Our preliminary results indicate that there was a significant correlation between the baseline miRNA expression for 16 miRNAs and Ara-C IC50 values (selected shown in Figure 1). We also observed that 57 microRNAs were associated with gene expression levels of the selected 18 Ara-C pharmacogenes (selected shown in Figure 1). Four miRNAs (miR-425-5p, miR-517a-3p, miR-519b-5p+hsa-miR-519c-5p, miR-522-3p) were found to be significantly associated with both gene expression and Ara-C IC50 values. We found that there were significant changes in gene expression of Ara-C pathway genes following treatment with 1uM or 10uM Ara-C. Briefly, there were significant changes in DCK, SLC29A1, CTPS1, CMPK1, NME1 and XRCC1 expression when treated with 10uM Ara-C and RRM2, NME1 and XRCC1 expression when treated with 1uM Ara-C.
In conclusion, drug-induced changes in gene expression and miRNAs expression were found to correlate with chemosensitivity of AML cell lines.

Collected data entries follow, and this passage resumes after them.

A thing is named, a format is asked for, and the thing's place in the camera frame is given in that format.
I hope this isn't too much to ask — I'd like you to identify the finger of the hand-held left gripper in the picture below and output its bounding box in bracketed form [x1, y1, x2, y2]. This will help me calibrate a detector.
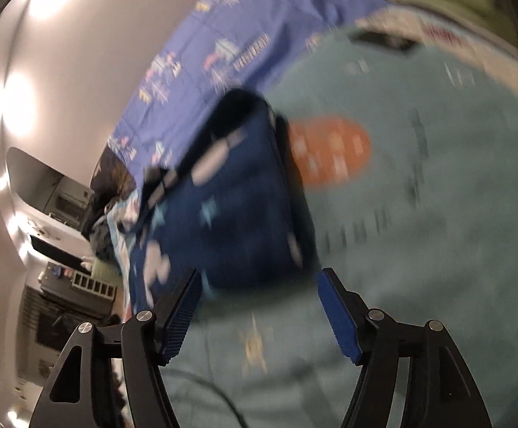
[140, 166, 182, 228]

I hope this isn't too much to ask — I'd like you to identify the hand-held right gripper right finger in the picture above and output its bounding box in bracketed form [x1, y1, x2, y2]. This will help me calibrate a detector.
[317, 267, 494, 428]

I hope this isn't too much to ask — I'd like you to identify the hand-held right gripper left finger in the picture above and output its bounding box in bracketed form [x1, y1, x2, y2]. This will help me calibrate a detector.
[29, 268, 203, 428]

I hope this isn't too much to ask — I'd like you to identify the navy star print fleece pajama top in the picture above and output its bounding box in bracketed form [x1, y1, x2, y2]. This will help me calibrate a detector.
[127, 88, 318, 322]

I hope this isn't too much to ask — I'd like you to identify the pile of dark clothes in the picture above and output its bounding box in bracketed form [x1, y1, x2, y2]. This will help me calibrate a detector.
[87, 192, 122, 262]

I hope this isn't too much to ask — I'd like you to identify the dark printed headboard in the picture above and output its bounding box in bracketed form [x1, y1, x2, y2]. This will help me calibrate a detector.
[90, 147, 140, 198]

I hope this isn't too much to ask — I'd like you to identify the white rack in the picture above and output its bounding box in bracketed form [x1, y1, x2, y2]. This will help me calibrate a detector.
[69, 272, 117, 297]

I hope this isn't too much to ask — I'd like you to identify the purple tree print sheet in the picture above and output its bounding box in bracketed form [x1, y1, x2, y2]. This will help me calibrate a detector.
[107, 0, 393, 184]

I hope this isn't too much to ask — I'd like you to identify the black cable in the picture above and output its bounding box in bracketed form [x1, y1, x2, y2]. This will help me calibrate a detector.
[161, 374, 251, 428]

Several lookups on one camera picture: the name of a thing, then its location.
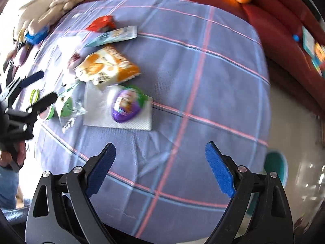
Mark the red snack packet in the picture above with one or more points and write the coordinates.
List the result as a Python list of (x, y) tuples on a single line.
[(101, 22)]

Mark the green pastry packet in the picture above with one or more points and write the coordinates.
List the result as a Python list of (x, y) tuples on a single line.
[(66, 104)]

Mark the person's jeans leg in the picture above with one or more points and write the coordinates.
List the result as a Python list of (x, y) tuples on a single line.
[(7, 190)]

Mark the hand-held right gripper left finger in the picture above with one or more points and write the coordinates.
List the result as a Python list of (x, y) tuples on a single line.
[(101, 167)]

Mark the plaid purple tablecloth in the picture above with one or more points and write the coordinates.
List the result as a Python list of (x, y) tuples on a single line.
[(203, 106)]

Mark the clear plastic bag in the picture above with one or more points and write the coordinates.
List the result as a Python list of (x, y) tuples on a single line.
[(71, 53)]

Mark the blue white snack packet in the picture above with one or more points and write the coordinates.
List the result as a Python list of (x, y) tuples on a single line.
[(111, 36)]

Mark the green plastic lid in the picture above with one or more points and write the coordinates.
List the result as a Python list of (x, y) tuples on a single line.
[(34, 95)]

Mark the dark red leather sofa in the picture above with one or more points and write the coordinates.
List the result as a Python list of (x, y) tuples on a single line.
[(279, 17)]

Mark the white paper napkin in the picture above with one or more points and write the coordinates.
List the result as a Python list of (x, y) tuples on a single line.
[(121, 123)]

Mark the white plush rabbit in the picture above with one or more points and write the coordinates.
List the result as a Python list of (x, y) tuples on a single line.
[(33, 12)]

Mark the teal picture book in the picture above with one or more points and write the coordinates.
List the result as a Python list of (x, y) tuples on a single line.
[(308, 42)]

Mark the teal round stool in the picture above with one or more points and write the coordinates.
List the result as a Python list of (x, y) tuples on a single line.
[(276, 167)]

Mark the cream plush animal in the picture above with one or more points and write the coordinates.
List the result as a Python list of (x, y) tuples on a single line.
[(68, 0)]

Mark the purple plush toy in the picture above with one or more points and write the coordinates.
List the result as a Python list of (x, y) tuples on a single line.
[(21, 56)]

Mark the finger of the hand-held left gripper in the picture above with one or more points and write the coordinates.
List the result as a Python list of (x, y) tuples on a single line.
[(33, 78), (44, 101)]

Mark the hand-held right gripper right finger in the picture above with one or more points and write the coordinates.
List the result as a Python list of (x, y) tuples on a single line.
[(221, 170)]

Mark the blue plastic basket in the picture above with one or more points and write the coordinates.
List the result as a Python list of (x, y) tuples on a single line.
[(35, 36)]

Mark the small blue toy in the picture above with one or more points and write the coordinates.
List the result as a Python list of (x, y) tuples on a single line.
[(295, 38)]

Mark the orange white snack packet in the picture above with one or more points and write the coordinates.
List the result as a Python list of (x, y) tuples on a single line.
[(106, 66)]

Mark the purple foil egg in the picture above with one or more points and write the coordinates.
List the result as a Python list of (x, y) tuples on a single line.
[(125, 105)]

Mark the person's left hand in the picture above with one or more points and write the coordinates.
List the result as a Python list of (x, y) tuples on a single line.
[(5, 158)]

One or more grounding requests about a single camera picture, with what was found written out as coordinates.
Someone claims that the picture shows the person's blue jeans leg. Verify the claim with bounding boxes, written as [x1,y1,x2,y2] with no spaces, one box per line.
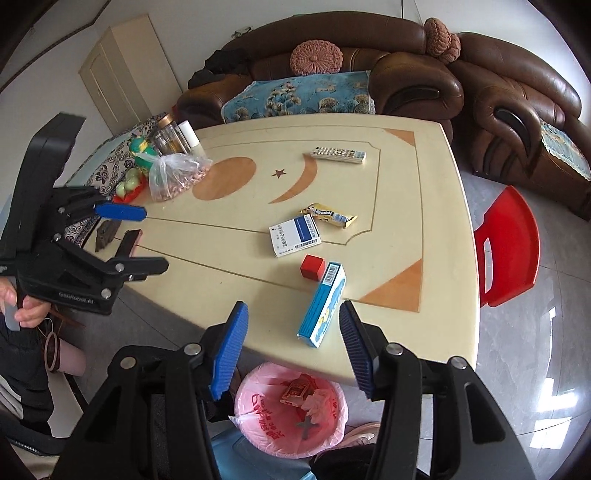
[210,425,319,480]

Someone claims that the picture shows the teal lace seat cover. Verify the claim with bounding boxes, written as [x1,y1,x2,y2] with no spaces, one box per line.
[538,121,591,182]

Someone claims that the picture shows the clear bag of peanuts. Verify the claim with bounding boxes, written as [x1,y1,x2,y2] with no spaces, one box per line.
[148,153,213,203]

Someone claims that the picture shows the long brown leather sofa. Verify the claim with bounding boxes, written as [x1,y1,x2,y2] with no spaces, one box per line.
[175,18,465,132]

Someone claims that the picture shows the bin with pink bag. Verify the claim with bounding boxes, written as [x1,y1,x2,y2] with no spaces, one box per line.
[233,362,349,460]

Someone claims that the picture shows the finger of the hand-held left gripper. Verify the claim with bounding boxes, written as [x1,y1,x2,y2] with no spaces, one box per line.
[50,186,148,241]
[55,240,170,298]

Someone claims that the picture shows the red fruit plate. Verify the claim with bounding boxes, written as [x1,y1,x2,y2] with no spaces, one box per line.
[111,178,148,204]

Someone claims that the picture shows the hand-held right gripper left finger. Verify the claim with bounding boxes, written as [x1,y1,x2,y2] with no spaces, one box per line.
[53,301,250,480]

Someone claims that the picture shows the person's left hand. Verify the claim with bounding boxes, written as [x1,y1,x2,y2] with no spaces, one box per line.
[0,276,52,329]

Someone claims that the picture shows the dark clothes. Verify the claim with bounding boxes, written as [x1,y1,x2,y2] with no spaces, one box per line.
[188,48,252,89]

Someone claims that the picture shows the brown leather armchair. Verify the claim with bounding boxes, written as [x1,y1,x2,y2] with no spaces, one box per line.
[448,31,591,222]

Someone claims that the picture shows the green and yellow bottle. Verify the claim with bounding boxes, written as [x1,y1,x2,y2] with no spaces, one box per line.
[129,136,160,174]

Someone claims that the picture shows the blue cardboard box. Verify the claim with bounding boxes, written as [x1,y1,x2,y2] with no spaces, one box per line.
[297,261,347,349]

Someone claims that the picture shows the glass jar with copper lid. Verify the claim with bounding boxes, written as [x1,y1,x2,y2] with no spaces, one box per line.
[157,113,190,155]

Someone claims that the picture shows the white and blue medicine box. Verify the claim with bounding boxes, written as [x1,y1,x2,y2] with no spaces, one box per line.
[269,215,323,259]

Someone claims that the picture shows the smartphone with pink case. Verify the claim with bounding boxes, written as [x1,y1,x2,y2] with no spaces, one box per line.
[117,229,143,260]

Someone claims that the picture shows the pink shoe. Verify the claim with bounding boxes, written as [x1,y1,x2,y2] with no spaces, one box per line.
[339,421,383,448]

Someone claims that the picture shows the small glass jar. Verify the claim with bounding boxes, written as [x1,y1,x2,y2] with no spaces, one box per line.
[152,129,174,156]

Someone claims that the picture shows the gold snack wrapper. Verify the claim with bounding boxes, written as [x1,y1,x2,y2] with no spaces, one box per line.
[300,203,358,229]

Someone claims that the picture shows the white tissue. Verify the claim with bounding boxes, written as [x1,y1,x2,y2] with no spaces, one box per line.
[302,388,340,423]

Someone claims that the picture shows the blue floral sofa cover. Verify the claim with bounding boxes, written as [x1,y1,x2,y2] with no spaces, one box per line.
[221,70,377,124]

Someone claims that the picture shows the cream wardrobe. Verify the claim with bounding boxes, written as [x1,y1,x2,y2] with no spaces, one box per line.
[78,13,183,136]

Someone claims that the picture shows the black and white floral cloth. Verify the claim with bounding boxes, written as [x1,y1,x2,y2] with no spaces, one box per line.
[62,112,169,245]

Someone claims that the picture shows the dark leather pouch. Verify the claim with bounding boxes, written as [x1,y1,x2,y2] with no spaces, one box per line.
[95,220,123,253]

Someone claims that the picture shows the white remote control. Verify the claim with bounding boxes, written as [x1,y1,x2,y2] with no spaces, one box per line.
[309,146,368,164]

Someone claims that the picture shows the red and cream carton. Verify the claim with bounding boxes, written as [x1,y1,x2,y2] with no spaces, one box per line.
[280,378,315,407]

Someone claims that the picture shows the red plastic chair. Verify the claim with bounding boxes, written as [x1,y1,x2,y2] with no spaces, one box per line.
[473,185,541,309]

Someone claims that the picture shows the white cylinder bottle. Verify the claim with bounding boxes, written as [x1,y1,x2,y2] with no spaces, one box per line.
[178,120,207,160]

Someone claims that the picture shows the large round pink cushion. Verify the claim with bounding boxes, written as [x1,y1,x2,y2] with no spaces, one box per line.
[290,41,345,77]

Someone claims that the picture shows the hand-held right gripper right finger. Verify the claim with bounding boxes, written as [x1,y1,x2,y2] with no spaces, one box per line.
[338,300,522,480]

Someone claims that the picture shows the brown hair tie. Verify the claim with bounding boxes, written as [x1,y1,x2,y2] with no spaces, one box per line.
[45,333,62,373]

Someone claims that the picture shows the red cube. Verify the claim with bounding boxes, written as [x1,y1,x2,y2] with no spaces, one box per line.
[300,254,327,281]

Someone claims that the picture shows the small round pink cushion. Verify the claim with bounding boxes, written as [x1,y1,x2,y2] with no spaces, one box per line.
[440,32,462,64]
[424,17,451,56]

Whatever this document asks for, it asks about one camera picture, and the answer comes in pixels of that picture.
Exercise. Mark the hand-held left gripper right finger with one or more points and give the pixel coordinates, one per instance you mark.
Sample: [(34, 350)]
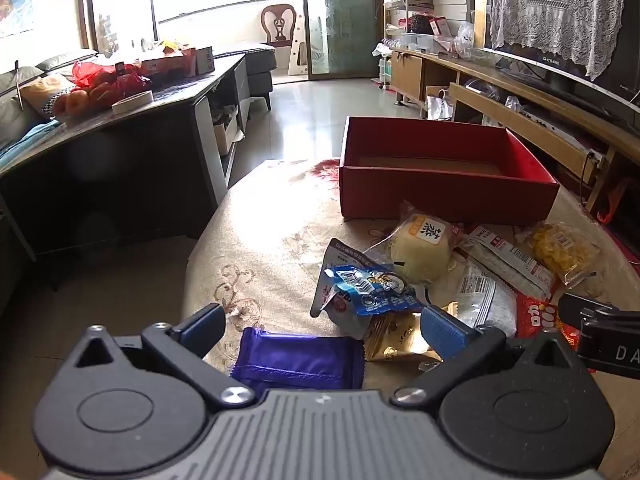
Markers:
[(445, 331)]

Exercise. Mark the white plastic bag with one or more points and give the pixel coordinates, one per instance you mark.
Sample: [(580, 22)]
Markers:
[(440, 107)]

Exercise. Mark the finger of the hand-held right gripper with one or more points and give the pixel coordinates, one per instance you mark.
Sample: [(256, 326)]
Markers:
[(575, 307)]

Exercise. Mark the white printed snack packet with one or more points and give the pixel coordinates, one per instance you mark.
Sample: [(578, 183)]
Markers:
[(482, 295)]

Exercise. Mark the red cardboard box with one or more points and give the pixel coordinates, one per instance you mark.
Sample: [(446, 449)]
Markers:
[(440, 195)]

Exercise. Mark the grey sofa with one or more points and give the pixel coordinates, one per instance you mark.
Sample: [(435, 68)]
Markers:
[(15, 90)]

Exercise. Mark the glass sliding door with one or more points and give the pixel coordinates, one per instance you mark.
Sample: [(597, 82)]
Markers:
[(345, 15)]

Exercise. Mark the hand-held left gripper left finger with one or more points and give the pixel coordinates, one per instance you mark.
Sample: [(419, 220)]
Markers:
[(200, 327)]

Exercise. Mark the dark wooden chair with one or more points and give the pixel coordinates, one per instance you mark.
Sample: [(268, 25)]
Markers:
[(277, 22)]

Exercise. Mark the purple snack packet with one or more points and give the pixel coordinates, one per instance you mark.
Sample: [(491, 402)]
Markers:
[(300, 360)]

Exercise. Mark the yellow bun packet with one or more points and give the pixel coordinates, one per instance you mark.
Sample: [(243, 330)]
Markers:
[(420, 252)]

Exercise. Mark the black coffee table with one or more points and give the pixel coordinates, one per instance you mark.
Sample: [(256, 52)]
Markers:
[(125, 160)]

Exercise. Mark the wooden television cabinet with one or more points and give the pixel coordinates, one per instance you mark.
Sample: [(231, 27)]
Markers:
[(550, 120)]

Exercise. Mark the clear yellow chips packet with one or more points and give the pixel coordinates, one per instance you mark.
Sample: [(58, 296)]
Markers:
[(557, 250)]

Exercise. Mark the red plastic bag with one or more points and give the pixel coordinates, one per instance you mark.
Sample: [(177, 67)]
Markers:
[(612, 205)]

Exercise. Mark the white lace cloth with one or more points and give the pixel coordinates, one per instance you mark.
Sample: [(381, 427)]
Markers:
[(550, 5)]

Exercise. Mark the white step stool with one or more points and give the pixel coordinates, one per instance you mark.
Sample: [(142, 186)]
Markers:
[(297, 50)]

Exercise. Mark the black television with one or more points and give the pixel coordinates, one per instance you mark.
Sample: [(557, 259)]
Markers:
[(615, 80)]

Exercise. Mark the beige checkered pillow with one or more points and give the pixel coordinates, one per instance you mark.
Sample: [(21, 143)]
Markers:
[(45, 92)]

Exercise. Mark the blue snack packet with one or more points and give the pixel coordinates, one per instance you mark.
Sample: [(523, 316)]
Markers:
[(340, 255)]

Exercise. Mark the beige tape roll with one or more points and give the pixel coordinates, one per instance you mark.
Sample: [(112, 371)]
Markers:
[(131, 102)]

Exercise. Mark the gold snack packet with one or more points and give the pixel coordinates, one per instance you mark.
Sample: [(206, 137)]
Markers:
[(395, 340)]

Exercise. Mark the wall poster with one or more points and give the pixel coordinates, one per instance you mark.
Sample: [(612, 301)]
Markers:
[(15, 2)]

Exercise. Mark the grey ottoman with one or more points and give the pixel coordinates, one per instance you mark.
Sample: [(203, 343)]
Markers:
[(257, 67)]

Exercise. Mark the red bag of fruit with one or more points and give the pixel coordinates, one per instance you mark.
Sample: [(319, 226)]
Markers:
[(100, 87)]

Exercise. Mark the blue cloth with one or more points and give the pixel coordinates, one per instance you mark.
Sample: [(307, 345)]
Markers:
[(20, 142)]

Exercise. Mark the white red-label snack packet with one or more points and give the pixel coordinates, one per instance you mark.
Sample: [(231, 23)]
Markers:
[(505, 260)]

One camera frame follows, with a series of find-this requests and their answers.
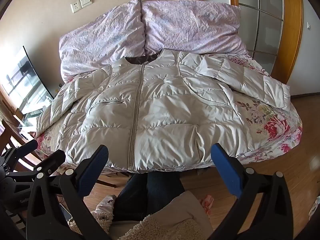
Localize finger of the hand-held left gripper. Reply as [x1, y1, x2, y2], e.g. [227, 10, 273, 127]
[0, 139, 38, 166]
[5, 150, 66, 181]

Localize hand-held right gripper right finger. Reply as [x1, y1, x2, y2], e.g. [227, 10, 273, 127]
[207, 143, 294, 240]

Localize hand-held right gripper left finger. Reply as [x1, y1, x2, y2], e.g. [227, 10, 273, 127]
[26, 144, 110, 240]

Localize white puffer jacket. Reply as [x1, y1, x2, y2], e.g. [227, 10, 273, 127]
[36, 49, 292, 173]

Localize dark wooden chair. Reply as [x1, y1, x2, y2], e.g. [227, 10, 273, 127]
[0, 119, 52, 177]

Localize white slipper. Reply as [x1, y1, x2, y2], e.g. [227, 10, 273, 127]
[96, 194, 117, 213]

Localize pink crumpled object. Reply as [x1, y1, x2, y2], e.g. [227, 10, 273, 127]
[201, 194, 215, 216]

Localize smartphone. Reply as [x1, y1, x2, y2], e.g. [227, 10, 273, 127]
[59, 203, 73, 222]

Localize person's legs in jeans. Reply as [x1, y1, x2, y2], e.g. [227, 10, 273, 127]
[112, 171, 188, 221]

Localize floral bed sheet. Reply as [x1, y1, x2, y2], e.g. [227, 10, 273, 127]
[35, 53, 303, 178]

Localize flat television screen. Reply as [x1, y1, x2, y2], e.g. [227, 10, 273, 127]
[1, 45, 55, 113]

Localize white crumpled object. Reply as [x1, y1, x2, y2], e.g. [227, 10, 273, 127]
[308, 194, 320, 221]

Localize lilac crinkled pillow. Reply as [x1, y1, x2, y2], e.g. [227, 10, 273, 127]
[59, 0, 147, 82]
[141, 0, 250, 55]

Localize wooden framed glass door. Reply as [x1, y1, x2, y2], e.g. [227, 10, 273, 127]
[229, 0, 304, 85]

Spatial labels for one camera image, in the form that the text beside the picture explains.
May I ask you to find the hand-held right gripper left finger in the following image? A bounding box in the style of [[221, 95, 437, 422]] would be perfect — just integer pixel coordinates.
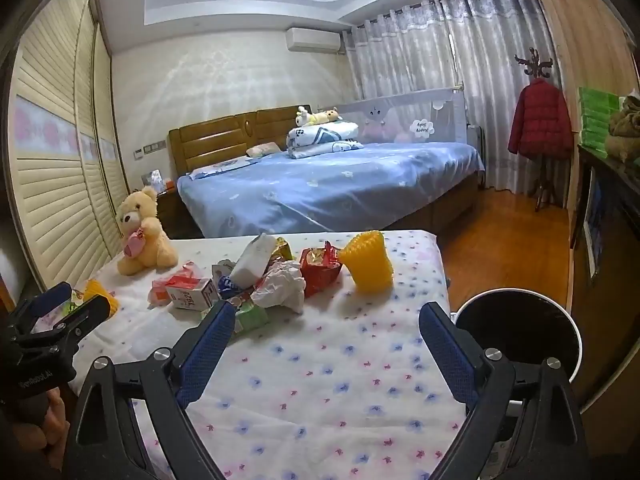
[[62, 301, 238, 480]]

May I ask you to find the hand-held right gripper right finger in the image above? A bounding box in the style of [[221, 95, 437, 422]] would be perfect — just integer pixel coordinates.
[[419, 301, 588, 480]]

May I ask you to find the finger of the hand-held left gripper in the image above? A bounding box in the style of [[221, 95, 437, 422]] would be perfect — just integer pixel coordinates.
[[20, 295, 112, 356], [14, 281, 73, 333]]

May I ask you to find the green packet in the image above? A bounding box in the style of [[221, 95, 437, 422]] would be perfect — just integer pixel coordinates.
[[232, 300, 271, 333]]

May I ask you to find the white carton with red print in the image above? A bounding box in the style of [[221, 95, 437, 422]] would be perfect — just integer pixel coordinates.
[[165, 277, 221, 311]]

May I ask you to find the blue and white wrapper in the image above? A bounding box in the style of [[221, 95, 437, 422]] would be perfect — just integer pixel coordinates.
[[211, 259, 251, 301]]

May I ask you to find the white round waste bin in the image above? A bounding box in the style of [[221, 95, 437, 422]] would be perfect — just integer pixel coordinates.
[[450, 287, 584, 466]]

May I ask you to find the red and white tissue packet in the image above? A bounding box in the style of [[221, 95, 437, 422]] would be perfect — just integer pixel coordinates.
[[149, 261, 206, 306]]

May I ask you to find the white paper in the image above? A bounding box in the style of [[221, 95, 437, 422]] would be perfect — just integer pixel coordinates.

The preliminary results from our study help provide an insight into potential/additional molecular mechanisms associated with resistance observed in AML patients. Such knowledge is clinically significant, as identification of factors that contribute to the variable drug response would help in understanding and thus improving the variability in efficacy associated with cytarabine therapy.
No relevant conflicts of interest to declare.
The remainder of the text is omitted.